■ **DIRECTIONS FOR THIS TASK**
Leave out the images; return the rest of the data exactly.

■ **SUPPLIED INFORMATION**
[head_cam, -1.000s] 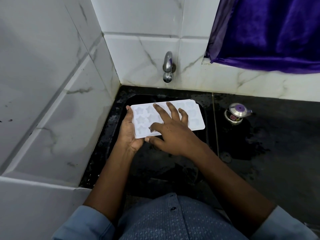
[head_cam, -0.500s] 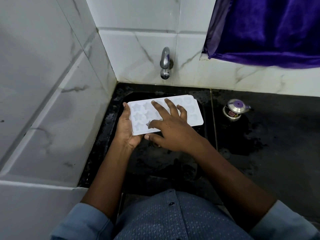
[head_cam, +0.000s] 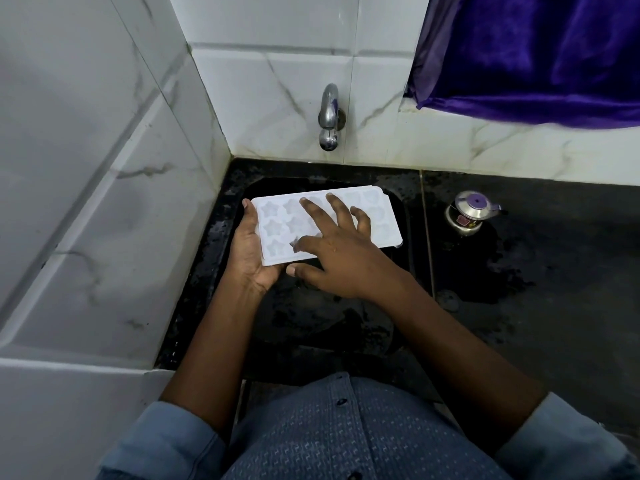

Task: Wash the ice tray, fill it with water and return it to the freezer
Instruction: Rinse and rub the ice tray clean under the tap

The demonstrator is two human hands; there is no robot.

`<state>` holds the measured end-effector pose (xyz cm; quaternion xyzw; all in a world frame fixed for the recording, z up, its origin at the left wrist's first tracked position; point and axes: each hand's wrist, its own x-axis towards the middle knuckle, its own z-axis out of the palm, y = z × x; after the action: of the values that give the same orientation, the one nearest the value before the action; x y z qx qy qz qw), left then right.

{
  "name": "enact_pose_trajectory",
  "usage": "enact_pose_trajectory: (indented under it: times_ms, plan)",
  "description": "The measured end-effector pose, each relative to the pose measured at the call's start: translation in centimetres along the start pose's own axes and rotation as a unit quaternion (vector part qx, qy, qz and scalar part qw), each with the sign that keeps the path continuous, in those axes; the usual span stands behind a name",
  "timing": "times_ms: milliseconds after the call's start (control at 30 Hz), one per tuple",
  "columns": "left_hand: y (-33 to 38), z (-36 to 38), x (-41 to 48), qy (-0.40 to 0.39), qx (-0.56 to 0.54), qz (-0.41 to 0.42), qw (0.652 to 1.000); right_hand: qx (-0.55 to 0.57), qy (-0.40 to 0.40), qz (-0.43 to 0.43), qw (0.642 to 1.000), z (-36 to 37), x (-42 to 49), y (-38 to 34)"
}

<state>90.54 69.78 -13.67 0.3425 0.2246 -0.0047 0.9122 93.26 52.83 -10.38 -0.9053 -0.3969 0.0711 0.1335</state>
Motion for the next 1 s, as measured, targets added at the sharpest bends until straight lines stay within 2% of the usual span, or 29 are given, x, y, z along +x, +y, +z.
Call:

■ **ANSWER SPACE**
[head_cam, -1.000s] 
[head_cam, -0.500s] 
[head_cam, +0.000s] 

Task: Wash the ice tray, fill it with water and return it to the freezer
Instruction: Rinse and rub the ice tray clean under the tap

The demonstrator is two human hands; there is no robot.

`<state>` holds the measured end-effector pose (xyz cm; quaternion xyzw; all in a world frame fixed for the recording, z up, its origin at the left wrist's first tracked position; point and axes: each hand's wrist, its own x-axis towards the middle knuckle, its own z-axis out of the palm, y = z × x; after the action: of the values that give the same orientation, the one nearest the value before the action; x y z qx qy qz qw), left then right.

{
  "name": "enact_pose_trajectory",
  "usage": "enact_pose_trajectory: (indented under it: times_ms, plan)",
  "description": "The measured end-effector pose, each relative to the pose measured at the call's start: translation in centimetres along the start pose's own axes and rotation as a unit quaternion (vector part qx, qy, qz and scalar part qw), each with the sign that keeps the path continuous, in those axes; the usual span stands behind a name",
  "timing": "times_ms: milliseconds after the call's start (control at 30 Hz), one per tuple",
  "columns": "left_hand: y (-33 to 38), z (-36 to 38), x (-41 to 48), qy (-0.40 to 0.39), qx (-0.56 to 0.54), qz (-0.41 to 0.42), qw (0.652 to 1.000); right_hand: qx (-0.55 to 0.57), qy (-0.40 to 0.40), qz (-0.43 to 0.43), qw (0.642 to 1.000), z (-36 to 37), x (-42 to 49), y (-38 to 34)"
}

<state>90.54 69.78 -13.67 0.3425 0.2246 -0.0047 0.9122 93.26 52.83 -10.38 -0.9053 -0.3969 0.0711 0.1335</state>
Motion for the next 1 s, as measured, targets added at the sharpest bends until straight lines stay within 2% of the usual span, or 29 are given, x, y, z along +x, +y, +z.
Call:

Work on this exercise has been completed.